[Netarchivesuite-users] Problems with a seed

Stephen Hunt sthu at kb.dk
Fri Nov 14 12:48:46 CET 2025


Hi



It looks like it will need to have a cookie in the request and/or response header to work.



Can you see in the WARC file if the response header from  https://www.lineaverdesierraguadarrama.com has the cookie information set?



Best regards,

Stephen

________________________________
Fra: NetarchiveSuite-users <netarchivesuite-users-bounces at ml.sbforge.org<mailto:netarchivesuite-users-bounces at ml.sbforge.org>> på vegne af Bjarne Andersen <bja at kb.dk<mailto:bja at kb.dk>>
Sendt: 7. november 2025 14:49
Til: netarchivesuite-users at ml.sbforge.org<mailto:netarchivesuite-users at ml.sbforge.org>
Emne: Re: [Netarchivesuite-users] Problems with a seed


The curl-command gives me a 200 as well

bja at bja-linux3:~$ curl -LsI https://www.lineaverdesierraguadarrama.com/

HTTP/2 200

cache-control: private

content-length: 16857

content-type: text/html

server: Microsoft-IIS/10.0

set-cookie: ASPSESSIONIDAGCQDTSQ=FLPBDMPCLICDHIBNHPHCOIGN; secure; path=/

x-powered-by: ASP.NET

x-powered-by-plesk: PleskWin

date: Fri, 07 Nov 2025 13:47:12 GMT



could it be something with User-Agent that gives different results (just a guess)



best

Bjarne



From: NetarchiveSuite-users <netarchivesuite-users-bounces at ml.sbforge.org<mailto:netarchivesuite-users-bounces at ml.sbforge.org>> On Behalf Of Soleto Ruiz de Clavijo, Miguel
Sent: Friday, November 7, 2025 11:43 AM
To: 'NetarchiveSuite-users at ml.sbforge.org' <netarchivesuite-users at ml.sbforge.org<mailto:netarchivesuite-users at ml.sbforge.org>>
Subject: [Netarchivesuite-users] Problems with a seed



Dear all,



I'm having trouble downloading a site with NAS. Specifically, it's this seed: https://www.lineaverdesierraguadarrama.com/
When I start the job, it returns a 404, but that URL works fine in a browser.

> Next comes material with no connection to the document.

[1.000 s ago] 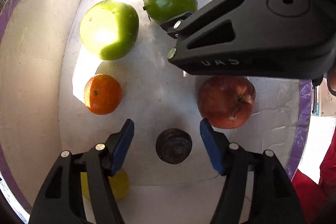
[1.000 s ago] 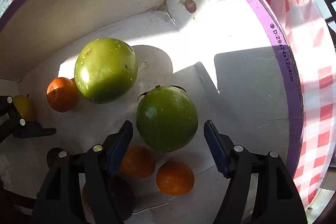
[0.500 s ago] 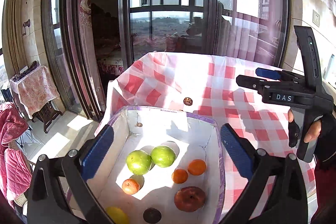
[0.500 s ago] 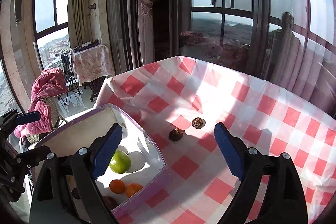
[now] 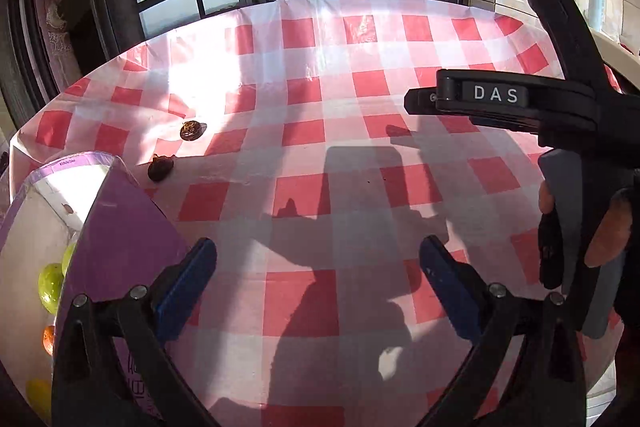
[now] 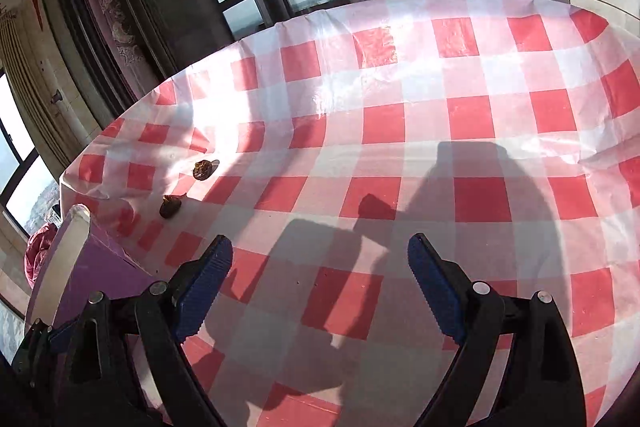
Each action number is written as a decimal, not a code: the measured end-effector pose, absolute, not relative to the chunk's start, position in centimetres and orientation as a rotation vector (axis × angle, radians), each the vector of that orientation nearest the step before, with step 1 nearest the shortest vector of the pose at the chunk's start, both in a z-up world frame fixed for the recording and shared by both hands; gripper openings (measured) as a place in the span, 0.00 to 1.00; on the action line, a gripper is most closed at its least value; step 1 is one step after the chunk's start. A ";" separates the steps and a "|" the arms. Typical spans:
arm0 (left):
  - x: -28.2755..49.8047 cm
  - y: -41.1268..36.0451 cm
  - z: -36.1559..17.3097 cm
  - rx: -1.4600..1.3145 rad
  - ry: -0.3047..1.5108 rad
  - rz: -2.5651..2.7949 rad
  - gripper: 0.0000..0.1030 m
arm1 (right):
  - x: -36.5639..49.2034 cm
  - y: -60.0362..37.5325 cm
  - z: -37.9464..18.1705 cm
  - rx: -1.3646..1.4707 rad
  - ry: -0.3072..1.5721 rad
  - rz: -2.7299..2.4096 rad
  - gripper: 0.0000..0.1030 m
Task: Organize fruits
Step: 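Move both tools back to the remaining dates on the table, then grasp a brown date with the right tool, then grasp the last brown date with the left tool while the right tool holds its date, then carry both dates with both tools over the purple box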
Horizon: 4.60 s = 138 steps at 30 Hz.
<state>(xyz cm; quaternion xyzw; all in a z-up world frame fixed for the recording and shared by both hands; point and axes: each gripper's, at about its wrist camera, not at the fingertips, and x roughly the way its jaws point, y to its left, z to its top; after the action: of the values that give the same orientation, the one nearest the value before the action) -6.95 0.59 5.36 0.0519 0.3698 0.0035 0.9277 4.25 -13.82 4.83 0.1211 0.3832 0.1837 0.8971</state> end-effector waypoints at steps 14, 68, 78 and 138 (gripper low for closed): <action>-1.7 4.0 1.0 -0.039 0.849 0.114 0.98 | 11.8 -5.9 1.8 0.232 0.851 0.520 0.84; -1.5 5.0 0.0 -0.119 0.896 0.032 0.98 | 19.1 5.1 1.1 -0.246 0.855 0.687 0.37; 4.7 3.6 1.0 -0.024 0.973 0.172 0.98 | 17.7 -10.7 0.4 0.215 0.815 0.529 0.38; 12.2 5.6 1.0 -0.370 0.799 0.242 0.41 | 18.8 -10.6 -0.9 0.286 0.881 0.576 0.38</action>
<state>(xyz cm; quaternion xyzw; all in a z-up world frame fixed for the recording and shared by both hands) 12.17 5.60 1.01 -0.1787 0.3856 0.1167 0.8976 18.78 -10.64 -0.90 0.1358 0.4191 0.2739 0.8550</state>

I ran the following tests:

curl -LsI https://www.lineaverdesierraguadarrama.com/

HTTP/2 404

content-length: 1245

content-type: text/html

server: Microsoft-IIS/10.0

x-powered-by: ASP.NET

x-powered-by-plesk: PleskWin

date: Fri, 07 Nov 2025 08:43:09 GMT





wget https://www.lineaverdesierraguadarrama.com/

--2025-11-07 09:43:16--  https://www.lineaverdesierraguadarrama.com/

Resolving www.lineaverdesierraguadarrama.com<http://www.lineaverdesierraguadarrama.com> (www.lineaverdesierraguadarrama.com<http://www.lineaverdesierraguadarrama.com>)... 195.55.124.177

Connecting to www.lineaverdesierraguadarrama.com<http://www.lineaverdesierraguadarrama.com> (www.lineaverdesierraguadarrama.com)[195.55.124.177]:443<http://www.lineaverdesierraguadarrama.com)[195.55.124.177]:443>... connected.

HTTP request sent, awaiting response... 200 OK

Length: 16857 (16K) [text/html]

Saving to: "index.html.1"

It seems the server responds with a 404 when it receives a HEAD request.
Is there any way to configure the Heritrix template to make it use GET directly?

Thanks in advance.

Best regards.



________________________________

Este mensaje y cualquier fichero adjunto están dirigidos únicamente a sus destinatarios y contiene información confidencial. Si usted ha recibido este correo electrónico por error, le informamos que no puede realizar ninguna revisión, alteración, impresión, copia, transmisión, difusión ni utilización alguna de este mensaje ni de cualquier fichero adjunto que pudiese contener. La realización de cualquiera de los actos indicados está expresamente prohibida por las Normas que regulan estas materias. Por todo ello se solicita que, en caso de existir error en la recepción de este mensaje, se lo notifique al remitente respondiendo a este e-mail y elimine el mensaje y su contenido inmediatamente. La Biblioteca Nacional de España se reserva las acciones legales que le correspondan en el caso de que se infrinja lo indicado anteriormente.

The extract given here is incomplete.